- Education: University of Chad
- Occupations: Filmmaker, director, Journalist

= Zara Mahamat Yacoub =

Chadian filmmaker, director and journalist

Zara Mahamat Yacoub is a Chadian filmmaker, director and journalist.

==Biography==

=== Early life and education ===
Growing up, Yacoub stated she wanted to be a lawyer. Yacoub studied humanities at the University of Chad. Later, she studied communications, specializing in audiovisual media at Institut national de l'audiovisuel in Bry-sur-Marne, France.

=== Career ===
Back in Chad, Yacoub worked as a presenter and journalist for the radio. After the founding of the first Chadian television station, Télé Tchad, she switched to this and first worked as program head. She was the only woman in the entire station. Later Yacoub rose to head manager of the National Television of Chad. She also worked as a journalist for the South African station Channel Africa.

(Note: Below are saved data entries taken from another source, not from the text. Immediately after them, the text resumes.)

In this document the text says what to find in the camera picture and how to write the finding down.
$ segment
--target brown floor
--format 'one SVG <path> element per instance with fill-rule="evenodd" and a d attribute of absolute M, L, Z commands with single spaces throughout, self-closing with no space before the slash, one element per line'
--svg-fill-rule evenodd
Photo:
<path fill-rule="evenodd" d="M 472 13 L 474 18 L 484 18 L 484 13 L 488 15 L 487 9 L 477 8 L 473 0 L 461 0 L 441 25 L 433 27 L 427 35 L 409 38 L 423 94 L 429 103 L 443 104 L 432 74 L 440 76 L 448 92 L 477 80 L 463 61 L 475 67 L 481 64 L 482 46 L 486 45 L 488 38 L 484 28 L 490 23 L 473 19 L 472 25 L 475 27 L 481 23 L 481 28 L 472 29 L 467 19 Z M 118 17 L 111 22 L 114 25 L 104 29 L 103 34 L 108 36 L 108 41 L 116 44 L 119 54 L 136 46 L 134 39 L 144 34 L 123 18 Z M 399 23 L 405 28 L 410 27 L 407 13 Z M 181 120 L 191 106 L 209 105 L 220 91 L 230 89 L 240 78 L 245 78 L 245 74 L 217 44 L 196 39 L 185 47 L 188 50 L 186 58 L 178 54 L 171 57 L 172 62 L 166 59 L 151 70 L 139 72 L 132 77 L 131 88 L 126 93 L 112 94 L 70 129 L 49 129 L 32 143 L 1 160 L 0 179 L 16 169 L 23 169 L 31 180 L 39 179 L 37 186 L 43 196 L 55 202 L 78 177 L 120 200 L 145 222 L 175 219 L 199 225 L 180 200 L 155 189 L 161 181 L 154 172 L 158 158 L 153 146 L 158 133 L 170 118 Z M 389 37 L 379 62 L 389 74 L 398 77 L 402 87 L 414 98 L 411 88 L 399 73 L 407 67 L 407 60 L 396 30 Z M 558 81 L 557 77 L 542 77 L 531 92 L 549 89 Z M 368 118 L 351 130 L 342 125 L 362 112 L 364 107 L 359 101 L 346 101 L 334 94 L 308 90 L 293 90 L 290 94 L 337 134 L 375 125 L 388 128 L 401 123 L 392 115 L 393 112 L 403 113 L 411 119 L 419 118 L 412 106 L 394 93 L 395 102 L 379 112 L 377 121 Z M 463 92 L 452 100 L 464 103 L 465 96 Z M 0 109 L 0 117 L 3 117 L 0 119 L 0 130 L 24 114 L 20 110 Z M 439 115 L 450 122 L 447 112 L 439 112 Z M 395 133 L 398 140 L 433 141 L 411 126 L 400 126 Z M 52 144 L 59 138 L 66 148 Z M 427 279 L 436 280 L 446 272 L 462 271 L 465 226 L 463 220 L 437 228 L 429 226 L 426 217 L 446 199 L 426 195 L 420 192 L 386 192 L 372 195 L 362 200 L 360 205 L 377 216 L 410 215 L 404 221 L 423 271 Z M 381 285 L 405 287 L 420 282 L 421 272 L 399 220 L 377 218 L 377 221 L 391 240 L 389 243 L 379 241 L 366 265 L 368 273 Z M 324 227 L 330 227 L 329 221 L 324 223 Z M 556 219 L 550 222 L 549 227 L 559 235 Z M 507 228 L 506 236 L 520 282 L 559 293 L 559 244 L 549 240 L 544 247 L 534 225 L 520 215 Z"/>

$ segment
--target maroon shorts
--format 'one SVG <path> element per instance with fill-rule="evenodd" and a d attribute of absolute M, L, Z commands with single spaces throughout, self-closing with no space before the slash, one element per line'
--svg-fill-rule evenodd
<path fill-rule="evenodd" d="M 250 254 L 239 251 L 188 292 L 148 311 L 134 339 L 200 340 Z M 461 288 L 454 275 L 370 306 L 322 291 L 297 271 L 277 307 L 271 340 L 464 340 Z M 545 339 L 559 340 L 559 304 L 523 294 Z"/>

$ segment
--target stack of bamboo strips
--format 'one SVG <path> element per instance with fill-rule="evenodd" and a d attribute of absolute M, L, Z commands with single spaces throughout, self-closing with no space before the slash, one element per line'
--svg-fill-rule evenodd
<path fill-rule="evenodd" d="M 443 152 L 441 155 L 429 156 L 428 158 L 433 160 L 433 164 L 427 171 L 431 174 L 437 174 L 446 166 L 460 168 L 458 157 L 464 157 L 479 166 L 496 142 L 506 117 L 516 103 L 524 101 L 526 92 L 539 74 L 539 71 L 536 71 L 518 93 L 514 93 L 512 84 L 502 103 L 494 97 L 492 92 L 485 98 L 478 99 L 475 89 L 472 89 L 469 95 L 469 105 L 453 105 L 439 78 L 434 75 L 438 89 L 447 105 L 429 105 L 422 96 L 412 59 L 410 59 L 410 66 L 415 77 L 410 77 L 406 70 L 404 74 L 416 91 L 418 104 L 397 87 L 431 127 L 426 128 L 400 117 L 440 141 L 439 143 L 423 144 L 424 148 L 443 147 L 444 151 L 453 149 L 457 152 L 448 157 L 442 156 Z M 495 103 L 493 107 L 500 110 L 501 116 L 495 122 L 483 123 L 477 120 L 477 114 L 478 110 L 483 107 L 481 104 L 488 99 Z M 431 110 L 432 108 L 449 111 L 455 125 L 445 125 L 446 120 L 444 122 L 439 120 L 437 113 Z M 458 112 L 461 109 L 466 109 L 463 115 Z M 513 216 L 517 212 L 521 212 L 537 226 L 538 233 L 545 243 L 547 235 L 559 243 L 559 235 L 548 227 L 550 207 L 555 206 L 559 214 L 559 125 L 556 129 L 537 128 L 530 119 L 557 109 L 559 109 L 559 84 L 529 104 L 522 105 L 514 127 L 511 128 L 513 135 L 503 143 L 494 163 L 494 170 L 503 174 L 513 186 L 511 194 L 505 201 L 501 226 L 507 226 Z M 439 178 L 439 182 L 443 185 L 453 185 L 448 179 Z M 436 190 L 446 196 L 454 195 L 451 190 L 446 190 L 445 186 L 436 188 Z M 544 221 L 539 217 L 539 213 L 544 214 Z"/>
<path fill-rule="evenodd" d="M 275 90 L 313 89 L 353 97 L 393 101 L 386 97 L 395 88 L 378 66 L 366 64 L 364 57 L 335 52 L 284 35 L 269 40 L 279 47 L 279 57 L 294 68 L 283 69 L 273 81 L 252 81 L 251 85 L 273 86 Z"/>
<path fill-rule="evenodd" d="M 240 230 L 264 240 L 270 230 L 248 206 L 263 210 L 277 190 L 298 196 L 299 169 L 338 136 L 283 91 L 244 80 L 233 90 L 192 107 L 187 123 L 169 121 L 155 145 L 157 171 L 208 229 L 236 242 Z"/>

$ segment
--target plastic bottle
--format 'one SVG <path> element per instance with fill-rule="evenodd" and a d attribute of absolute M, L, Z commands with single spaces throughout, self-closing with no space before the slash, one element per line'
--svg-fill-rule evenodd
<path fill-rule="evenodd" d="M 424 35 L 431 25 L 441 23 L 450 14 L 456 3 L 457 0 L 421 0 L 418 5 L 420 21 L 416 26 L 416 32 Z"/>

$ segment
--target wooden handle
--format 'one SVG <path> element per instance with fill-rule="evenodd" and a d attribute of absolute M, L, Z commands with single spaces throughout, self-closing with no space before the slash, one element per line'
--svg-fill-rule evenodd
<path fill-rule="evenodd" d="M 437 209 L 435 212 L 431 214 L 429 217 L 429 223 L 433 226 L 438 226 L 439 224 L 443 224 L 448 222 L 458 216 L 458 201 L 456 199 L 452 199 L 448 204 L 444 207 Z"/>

For several years, Yacoub worked for the Association of Private Radio Stations of Chad (Union des Radios Privées du Tchad, URPT). Moreover, she was head of the private radio station Dja FM. She was the first woman to have launched an independent radio station in Chad. She declared that community radio stations play a vital role in the development of Chad, but do not receive substantial support from the Chadian state.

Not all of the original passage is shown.